### What the task requires
Filter the entries below, keeping only lines with the word "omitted".

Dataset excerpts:
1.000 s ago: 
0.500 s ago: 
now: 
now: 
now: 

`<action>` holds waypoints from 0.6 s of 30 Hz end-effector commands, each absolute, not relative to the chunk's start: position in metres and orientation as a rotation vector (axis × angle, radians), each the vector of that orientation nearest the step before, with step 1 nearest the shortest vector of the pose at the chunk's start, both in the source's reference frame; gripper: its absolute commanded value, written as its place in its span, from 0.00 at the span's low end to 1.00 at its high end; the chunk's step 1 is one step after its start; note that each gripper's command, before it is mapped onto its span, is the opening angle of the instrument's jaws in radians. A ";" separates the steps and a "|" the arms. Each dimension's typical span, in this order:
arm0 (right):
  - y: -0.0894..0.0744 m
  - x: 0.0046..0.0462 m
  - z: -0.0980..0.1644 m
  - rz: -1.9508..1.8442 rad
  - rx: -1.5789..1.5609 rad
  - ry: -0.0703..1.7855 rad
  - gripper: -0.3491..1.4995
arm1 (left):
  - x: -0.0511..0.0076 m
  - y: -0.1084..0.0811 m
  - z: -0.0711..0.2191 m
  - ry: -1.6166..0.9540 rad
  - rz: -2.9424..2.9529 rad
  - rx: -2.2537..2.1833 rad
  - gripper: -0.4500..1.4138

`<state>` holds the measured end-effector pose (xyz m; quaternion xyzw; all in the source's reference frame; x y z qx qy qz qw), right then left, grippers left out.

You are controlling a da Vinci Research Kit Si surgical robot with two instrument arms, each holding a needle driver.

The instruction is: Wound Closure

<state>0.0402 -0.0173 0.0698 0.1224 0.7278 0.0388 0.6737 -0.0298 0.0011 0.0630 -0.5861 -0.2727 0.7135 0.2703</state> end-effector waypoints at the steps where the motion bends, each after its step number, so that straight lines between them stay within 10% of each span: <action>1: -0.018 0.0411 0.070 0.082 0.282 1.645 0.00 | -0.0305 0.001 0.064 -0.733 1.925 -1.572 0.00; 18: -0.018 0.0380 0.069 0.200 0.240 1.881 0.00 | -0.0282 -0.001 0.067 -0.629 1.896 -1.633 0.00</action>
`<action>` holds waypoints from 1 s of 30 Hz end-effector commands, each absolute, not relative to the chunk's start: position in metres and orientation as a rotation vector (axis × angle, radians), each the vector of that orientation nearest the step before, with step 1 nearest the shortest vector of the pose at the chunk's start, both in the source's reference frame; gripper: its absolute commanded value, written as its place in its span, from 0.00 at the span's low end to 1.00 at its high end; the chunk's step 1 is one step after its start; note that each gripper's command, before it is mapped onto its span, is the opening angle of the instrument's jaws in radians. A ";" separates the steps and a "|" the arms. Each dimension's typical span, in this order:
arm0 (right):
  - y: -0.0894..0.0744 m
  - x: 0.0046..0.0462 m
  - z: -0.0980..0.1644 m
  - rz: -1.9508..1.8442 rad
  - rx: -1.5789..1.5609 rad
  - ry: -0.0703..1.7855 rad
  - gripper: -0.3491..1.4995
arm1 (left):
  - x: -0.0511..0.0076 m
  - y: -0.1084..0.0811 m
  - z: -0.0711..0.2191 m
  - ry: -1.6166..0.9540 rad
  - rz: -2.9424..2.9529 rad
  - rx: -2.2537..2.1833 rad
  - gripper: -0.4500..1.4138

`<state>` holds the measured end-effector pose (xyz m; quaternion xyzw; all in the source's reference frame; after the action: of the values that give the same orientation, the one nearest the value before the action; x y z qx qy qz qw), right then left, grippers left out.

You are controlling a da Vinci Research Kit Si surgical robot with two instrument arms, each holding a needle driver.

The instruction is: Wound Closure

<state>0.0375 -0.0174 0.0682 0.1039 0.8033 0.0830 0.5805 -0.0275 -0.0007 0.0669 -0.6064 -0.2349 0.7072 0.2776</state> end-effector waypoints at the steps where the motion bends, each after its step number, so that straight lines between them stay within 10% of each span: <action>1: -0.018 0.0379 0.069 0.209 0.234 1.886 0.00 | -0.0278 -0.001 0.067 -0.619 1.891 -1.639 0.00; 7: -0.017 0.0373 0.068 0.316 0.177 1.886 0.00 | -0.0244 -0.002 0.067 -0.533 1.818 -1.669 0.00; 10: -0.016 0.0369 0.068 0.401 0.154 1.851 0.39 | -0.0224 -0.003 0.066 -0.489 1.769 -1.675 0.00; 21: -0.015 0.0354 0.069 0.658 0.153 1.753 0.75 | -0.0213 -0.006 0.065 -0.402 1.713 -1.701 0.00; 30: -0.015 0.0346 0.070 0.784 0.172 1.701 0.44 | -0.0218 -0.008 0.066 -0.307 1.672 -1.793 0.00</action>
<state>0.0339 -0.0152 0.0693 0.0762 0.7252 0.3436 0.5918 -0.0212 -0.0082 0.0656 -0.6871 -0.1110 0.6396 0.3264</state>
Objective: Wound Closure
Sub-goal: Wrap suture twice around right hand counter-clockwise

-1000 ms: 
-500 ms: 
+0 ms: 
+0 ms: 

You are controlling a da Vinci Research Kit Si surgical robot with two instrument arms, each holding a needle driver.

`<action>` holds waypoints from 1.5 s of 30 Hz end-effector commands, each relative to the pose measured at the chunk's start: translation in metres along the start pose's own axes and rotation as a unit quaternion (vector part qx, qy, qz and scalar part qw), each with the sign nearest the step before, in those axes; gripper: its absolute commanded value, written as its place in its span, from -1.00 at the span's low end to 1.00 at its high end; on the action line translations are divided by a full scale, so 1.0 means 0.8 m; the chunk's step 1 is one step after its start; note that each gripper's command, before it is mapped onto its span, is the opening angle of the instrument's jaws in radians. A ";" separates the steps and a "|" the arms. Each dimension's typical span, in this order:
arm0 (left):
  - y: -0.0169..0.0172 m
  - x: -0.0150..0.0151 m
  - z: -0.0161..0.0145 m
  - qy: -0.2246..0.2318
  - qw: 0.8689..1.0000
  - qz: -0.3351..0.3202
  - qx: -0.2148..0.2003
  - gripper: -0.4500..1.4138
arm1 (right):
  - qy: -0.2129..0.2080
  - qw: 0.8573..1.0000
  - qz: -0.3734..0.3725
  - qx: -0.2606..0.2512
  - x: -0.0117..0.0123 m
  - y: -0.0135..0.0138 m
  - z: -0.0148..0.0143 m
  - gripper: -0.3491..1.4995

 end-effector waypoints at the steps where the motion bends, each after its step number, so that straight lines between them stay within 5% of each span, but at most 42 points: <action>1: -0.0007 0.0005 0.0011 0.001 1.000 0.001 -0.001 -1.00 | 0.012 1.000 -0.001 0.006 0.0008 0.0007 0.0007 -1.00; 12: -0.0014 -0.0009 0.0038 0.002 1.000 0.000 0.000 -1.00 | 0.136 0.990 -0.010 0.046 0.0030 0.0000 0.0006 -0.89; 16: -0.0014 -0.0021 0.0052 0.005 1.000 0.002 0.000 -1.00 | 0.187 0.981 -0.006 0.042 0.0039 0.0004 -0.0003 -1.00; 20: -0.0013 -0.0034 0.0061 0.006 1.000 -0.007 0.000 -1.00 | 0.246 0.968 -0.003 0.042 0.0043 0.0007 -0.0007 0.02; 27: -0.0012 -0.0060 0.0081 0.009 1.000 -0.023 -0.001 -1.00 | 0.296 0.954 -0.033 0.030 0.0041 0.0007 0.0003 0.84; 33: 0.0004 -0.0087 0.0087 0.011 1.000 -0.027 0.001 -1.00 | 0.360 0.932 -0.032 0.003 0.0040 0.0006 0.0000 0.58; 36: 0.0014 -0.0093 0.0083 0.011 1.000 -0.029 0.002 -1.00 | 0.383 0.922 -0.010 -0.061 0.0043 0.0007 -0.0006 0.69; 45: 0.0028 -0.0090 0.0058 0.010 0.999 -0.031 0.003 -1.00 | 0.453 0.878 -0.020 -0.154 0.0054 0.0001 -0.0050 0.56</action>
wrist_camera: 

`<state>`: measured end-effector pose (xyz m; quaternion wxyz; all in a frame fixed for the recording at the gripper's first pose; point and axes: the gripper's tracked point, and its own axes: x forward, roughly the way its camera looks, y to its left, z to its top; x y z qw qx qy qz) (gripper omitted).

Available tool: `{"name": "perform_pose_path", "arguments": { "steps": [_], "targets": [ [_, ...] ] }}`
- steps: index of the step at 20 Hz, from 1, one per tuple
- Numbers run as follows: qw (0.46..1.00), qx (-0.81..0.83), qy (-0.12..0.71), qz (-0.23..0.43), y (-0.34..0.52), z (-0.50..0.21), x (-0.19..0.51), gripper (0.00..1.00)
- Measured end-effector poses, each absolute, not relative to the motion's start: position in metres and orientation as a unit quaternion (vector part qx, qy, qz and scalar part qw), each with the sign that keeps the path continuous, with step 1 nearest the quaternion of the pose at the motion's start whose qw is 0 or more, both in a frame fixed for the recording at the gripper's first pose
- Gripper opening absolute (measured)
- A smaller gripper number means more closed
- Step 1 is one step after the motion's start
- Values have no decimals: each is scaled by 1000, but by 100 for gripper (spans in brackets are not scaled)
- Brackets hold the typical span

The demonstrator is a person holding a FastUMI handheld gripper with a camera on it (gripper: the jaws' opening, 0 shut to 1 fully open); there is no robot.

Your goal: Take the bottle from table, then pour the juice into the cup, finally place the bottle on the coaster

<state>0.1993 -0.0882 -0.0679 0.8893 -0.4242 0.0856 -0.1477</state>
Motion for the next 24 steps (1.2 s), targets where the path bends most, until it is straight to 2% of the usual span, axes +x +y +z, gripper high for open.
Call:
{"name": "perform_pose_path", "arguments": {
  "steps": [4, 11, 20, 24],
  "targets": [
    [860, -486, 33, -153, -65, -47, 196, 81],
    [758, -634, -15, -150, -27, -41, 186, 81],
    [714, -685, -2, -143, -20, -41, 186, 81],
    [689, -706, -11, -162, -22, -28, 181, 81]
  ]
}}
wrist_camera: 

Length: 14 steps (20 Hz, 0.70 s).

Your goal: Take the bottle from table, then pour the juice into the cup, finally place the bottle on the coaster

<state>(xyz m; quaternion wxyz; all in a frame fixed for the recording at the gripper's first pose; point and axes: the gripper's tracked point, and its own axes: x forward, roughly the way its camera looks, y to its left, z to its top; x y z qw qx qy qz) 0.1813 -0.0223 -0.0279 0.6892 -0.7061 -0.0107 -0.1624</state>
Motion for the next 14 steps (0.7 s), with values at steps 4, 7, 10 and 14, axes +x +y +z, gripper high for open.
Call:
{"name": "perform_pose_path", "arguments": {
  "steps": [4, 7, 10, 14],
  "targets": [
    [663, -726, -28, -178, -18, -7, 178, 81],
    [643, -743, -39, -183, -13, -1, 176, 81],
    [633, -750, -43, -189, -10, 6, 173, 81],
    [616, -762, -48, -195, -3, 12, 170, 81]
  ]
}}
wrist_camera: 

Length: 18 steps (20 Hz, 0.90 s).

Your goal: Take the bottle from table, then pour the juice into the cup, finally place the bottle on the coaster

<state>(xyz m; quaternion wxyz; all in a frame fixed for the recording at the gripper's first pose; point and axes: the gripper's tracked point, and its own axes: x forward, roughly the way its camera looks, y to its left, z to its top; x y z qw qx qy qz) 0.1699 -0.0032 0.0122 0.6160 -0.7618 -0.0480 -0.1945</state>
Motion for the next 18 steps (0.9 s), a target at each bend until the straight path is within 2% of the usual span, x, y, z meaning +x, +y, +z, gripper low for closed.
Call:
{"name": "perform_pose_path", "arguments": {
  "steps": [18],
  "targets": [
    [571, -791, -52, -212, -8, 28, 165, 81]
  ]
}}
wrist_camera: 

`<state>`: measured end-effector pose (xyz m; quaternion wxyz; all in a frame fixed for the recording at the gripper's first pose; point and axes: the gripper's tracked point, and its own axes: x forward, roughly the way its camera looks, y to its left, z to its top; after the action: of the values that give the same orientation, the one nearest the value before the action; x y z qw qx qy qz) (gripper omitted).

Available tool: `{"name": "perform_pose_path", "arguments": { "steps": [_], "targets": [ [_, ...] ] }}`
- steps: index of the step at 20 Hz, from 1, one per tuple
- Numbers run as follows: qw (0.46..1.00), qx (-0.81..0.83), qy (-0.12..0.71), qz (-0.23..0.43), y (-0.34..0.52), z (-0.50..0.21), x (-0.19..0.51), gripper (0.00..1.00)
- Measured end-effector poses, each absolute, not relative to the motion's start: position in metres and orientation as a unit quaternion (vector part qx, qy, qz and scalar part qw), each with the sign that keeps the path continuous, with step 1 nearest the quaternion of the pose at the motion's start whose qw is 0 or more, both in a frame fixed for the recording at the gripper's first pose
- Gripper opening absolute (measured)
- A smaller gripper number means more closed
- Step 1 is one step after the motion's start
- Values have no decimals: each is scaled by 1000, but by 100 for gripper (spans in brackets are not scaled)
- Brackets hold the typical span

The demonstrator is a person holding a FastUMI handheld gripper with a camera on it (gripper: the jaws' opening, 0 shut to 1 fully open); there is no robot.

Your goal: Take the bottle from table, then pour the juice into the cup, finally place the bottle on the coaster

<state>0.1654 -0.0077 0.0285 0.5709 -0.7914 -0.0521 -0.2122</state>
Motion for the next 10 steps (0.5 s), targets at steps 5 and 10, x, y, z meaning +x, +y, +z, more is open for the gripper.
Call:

### Task solution
`<state>`: measured end-effector pose (xyz m; quaternion wxyz; all in a frame fixed for the recording at the gripper's first pose; point and axes: the gripper's tracked point, and its own axes: x forward, roughly the way its camera looks, y to its left, z to its top; x y z qw qx qy qz) (gripper omitted).
`<state>`: measured end-effector pose (xyz m; quaternion wxyz; all in a frame fixed for the recording at the gripper's first pose; point and axes: the gripper's tracked point, and its own axes: x forward, roughly the way its camera looks, y to its left, z to its top; after the action: of the values that give the same orientation, the one nearest the value before the action; x y z qw qx qy qz) (gripper omitted).

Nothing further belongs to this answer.